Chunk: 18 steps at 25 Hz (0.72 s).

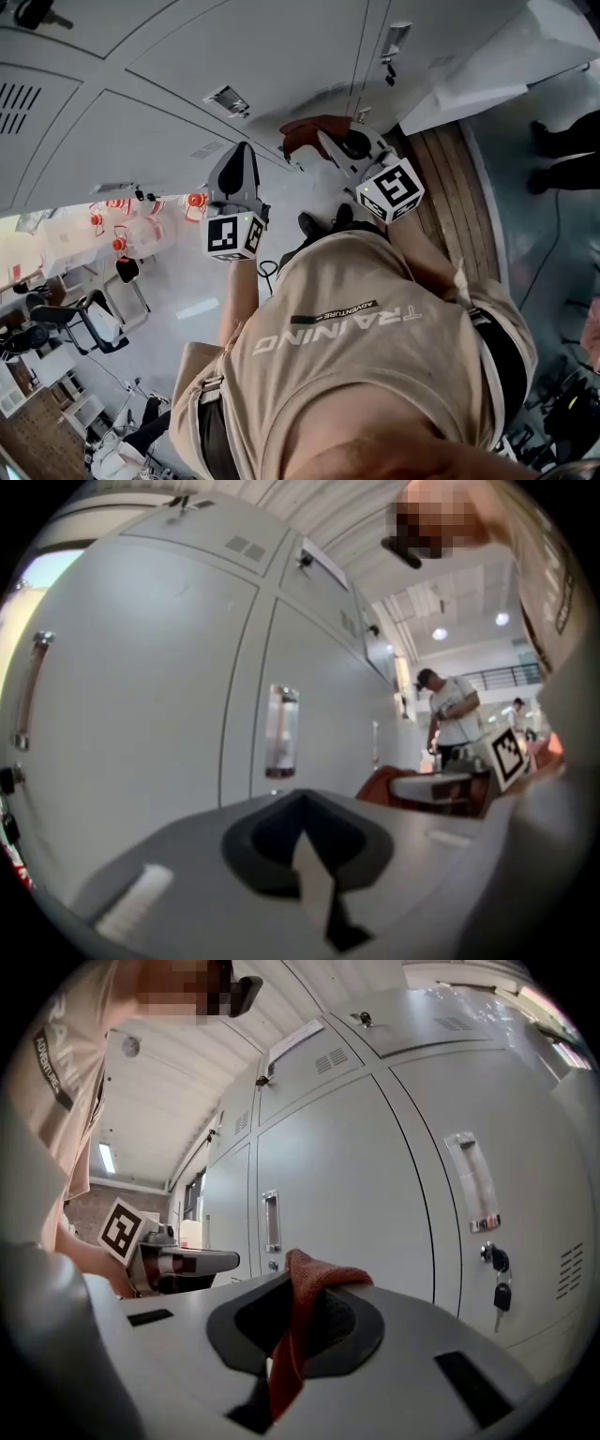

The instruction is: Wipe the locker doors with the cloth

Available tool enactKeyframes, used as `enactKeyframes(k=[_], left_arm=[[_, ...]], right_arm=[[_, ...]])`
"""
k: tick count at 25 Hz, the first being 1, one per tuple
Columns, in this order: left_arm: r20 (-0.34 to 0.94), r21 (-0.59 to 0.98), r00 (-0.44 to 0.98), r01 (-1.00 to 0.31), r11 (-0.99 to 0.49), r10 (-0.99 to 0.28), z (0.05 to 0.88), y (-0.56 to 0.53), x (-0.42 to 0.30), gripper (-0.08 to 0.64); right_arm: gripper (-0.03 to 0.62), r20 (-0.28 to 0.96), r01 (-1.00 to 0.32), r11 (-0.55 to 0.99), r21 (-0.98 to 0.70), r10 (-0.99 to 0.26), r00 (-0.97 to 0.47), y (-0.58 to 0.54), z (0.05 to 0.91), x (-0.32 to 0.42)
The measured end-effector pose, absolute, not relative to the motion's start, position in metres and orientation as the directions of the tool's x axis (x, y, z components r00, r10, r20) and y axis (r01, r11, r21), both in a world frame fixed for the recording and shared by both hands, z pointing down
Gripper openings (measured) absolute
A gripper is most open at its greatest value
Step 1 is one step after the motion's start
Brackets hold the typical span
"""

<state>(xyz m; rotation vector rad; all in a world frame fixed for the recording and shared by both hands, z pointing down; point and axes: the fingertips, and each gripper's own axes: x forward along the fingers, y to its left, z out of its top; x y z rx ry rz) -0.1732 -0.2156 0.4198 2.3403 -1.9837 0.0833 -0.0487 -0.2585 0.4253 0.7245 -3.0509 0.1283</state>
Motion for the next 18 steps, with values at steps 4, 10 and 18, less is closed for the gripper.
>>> enactKeyframes(k=[4,10,18], left_arm=[[0.057,0.015,0.154,-0.988,-0.153,-0.986,0.413,-0.199,-0.183,0.005],[0.038,0.04,0.152,-0.988,-0.15,-0.988,0.415,-0.177,-0.199,0.005],[0.044,0.084,0.182,-0.98,-0.178,-0.982,0.43,-0.178,-0.211,0.005]], right_arm=[[0.028,-0.014,-0.434,0.901,-0.02,-0.434,-0.901,-0.243,0.403,-0.061],[0.028,0.003,-0.415,0.91,0.012,-0.415,-0.91,-0.226,0.4,-0.08],[0.028,0.05,-0.429,0.903,0.008,-0.429,-0.902,-0.222,0.406,-0.089]])
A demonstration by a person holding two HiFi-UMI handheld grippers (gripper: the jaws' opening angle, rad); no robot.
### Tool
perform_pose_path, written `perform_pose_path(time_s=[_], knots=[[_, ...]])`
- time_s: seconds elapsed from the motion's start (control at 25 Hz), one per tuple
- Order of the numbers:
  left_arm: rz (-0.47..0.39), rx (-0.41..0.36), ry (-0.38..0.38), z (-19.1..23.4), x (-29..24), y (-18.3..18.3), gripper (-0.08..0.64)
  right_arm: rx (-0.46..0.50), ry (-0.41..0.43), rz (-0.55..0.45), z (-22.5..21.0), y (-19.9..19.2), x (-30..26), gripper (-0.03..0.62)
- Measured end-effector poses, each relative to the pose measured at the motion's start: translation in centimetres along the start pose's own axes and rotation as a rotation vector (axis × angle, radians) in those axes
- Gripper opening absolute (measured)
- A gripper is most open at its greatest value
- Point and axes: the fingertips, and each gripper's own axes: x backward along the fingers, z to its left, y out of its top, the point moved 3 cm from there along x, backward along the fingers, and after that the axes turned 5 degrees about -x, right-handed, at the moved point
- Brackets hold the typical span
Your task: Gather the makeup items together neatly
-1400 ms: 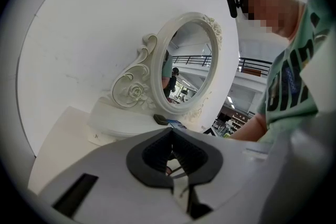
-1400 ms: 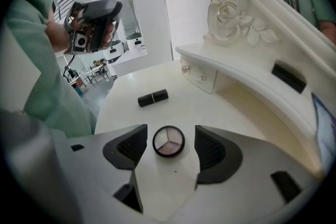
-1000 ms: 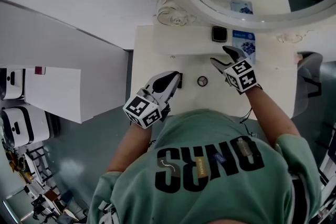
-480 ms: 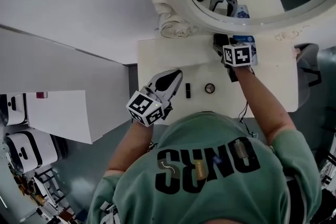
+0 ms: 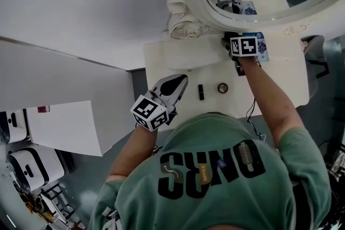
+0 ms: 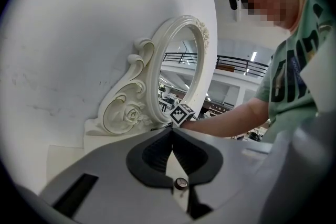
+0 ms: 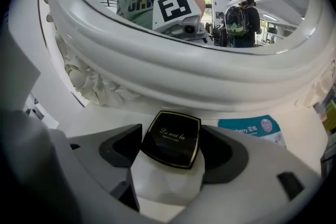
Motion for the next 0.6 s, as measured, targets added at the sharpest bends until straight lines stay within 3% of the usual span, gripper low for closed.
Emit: perform_pose_path(time_s=[0.28, 0.6], knots=[[-0.007, -0.001, -0.01, 0.1, 0.6, 0.4, 0.009, 0.038, 0.071, 0.005, 0.8, -1.0, 1.2, 0.331], [-0.012, -0.008, -0.063, -1.7, -0.5, 0.8, 0.009, 0.1, 0.201, -0.06, 2.0, -4.9, 9.3, 0.331]])
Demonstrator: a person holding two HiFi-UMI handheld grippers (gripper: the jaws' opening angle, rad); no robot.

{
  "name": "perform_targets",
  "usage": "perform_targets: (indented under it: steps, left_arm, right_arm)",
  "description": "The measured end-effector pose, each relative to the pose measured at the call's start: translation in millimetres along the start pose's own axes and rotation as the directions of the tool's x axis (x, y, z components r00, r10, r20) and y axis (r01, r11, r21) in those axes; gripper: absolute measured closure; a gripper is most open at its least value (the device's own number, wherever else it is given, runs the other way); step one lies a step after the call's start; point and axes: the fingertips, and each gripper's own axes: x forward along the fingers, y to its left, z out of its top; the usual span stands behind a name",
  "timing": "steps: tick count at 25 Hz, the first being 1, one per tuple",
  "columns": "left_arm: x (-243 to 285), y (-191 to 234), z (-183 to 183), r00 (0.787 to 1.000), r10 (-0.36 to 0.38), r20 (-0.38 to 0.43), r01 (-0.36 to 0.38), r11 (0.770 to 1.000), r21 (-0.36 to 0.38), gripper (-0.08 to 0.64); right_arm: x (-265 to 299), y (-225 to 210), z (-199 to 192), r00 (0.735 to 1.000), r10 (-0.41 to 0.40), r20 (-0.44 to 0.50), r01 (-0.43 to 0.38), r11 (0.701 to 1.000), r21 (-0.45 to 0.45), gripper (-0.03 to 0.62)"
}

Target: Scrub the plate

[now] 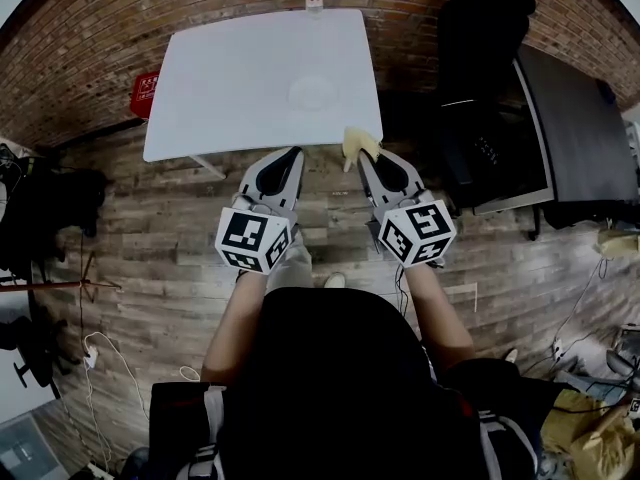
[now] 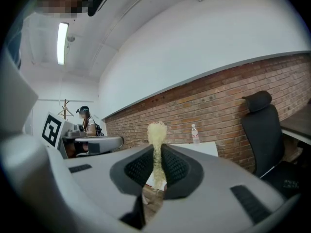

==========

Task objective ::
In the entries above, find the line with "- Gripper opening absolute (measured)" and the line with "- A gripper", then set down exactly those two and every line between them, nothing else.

Final answer ::
- Gripper opening absolute (measured)
- A gripper is most open at its greatest value

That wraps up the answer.